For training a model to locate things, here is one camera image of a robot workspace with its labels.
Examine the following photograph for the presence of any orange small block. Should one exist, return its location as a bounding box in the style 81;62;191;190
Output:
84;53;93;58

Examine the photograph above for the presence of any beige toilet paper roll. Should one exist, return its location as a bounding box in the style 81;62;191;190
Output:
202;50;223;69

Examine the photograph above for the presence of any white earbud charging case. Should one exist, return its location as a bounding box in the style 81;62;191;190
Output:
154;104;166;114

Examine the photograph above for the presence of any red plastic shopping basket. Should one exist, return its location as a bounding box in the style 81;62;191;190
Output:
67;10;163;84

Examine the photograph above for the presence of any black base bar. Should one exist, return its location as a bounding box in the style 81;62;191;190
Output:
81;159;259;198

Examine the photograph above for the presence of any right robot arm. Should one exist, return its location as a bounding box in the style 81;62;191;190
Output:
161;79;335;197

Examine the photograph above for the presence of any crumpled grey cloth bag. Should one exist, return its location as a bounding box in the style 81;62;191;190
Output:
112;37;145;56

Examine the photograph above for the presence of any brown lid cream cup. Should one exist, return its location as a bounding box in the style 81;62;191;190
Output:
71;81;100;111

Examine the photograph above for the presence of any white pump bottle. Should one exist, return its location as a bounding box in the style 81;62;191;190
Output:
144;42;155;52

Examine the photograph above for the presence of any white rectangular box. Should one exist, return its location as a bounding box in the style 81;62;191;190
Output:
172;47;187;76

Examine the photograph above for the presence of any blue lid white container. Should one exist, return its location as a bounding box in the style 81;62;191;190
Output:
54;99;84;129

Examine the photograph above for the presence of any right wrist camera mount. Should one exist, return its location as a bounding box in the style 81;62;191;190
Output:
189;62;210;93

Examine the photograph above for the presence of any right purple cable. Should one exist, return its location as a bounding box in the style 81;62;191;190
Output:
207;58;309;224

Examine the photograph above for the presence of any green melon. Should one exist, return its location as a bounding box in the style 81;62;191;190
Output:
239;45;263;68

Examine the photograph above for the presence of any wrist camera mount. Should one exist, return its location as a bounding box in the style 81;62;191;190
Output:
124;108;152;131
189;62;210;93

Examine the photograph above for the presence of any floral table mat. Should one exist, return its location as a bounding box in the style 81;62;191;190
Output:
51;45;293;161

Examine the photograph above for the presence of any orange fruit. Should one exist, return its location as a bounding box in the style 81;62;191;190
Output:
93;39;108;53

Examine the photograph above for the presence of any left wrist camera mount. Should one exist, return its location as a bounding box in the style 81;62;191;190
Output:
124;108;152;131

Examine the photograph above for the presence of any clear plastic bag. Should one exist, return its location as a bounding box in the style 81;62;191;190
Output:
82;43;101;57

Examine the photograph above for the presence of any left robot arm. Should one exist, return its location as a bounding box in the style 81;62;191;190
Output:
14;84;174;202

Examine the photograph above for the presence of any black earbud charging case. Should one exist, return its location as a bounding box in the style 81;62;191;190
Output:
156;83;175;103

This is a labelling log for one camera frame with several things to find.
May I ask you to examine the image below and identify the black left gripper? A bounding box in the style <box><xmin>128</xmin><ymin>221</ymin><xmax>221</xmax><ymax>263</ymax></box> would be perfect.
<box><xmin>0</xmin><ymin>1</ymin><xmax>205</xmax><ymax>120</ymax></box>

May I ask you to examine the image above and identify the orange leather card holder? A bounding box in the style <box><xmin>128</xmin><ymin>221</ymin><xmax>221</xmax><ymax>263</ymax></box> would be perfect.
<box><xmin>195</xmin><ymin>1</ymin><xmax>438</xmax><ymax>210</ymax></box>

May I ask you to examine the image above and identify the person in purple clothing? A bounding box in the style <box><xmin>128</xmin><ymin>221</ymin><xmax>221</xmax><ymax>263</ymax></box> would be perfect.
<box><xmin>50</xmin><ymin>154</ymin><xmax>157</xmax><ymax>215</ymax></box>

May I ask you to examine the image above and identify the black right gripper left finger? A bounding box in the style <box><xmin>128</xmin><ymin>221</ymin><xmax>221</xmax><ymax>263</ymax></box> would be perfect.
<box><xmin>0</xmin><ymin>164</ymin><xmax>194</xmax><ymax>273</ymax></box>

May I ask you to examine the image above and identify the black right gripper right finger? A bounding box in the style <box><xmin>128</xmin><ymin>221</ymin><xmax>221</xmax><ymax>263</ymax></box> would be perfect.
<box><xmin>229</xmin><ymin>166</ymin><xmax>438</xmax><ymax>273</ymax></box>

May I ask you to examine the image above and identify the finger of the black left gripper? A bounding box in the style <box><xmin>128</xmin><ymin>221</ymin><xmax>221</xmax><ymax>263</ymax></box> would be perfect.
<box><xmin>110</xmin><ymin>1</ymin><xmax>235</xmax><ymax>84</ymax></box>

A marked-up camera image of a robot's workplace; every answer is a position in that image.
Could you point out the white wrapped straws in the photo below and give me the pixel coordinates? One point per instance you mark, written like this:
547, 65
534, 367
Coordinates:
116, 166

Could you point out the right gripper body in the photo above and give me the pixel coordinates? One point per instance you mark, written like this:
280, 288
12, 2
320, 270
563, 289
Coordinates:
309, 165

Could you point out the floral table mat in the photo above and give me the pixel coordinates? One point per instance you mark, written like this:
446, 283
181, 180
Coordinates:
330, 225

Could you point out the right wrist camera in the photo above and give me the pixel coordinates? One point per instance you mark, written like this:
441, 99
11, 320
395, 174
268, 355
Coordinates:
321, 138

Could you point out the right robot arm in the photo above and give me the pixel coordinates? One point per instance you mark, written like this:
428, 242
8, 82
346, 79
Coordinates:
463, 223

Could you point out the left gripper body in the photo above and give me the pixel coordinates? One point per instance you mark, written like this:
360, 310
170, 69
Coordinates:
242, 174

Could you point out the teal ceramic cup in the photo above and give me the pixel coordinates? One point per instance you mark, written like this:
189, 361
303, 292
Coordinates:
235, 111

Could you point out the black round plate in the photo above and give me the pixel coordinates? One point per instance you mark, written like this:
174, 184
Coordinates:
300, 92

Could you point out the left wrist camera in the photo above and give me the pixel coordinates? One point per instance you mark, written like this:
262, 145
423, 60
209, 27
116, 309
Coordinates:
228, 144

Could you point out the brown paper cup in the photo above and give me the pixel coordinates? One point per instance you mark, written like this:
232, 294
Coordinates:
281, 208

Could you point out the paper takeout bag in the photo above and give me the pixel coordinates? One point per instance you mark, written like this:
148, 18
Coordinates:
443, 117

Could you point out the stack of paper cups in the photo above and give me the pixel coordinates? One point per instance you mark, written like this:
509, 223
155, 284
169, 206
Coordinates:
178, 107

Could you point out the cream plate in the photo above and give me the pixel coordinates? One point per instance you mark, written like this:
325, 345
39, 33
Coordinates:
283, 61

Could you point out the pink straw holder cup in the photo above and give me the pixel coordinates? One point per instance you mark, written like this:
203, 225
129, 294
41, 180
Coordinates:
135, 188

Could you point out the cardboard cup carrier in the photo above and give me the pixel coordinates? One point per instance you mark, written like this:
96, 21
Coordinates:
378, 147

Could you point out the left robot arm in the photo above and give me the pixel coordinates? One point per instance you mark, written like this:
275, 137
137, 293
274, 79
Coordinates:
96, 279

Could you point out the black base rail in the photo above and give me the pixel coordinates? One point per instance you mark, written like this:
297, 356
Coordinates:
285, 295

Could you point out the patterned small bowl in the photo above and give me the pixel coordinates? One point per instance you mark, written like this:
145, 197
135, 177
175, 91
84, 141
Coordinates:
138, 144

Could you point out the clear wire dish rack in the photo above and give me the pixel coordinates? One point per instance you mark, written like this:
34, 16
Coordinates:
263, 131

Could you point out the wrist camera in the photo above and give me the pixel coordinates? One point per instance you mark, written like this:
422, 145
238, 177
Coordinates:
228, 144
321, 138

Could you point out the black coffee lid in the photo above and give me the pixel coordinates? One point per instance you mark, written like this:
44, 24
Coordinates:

**Exercise description:**
Each line of the material that has the word "charging" belongs in the answer.

**Response below:**
Examine the photograph above for the presence of any white earbud charging case. Should one exist, return its location as a bounding box in the style 81;62;191;190
Examine the photograph above for the presence of any black earbud charging case. Should one exist, return its location as a bounding box in the style 81;62;191;190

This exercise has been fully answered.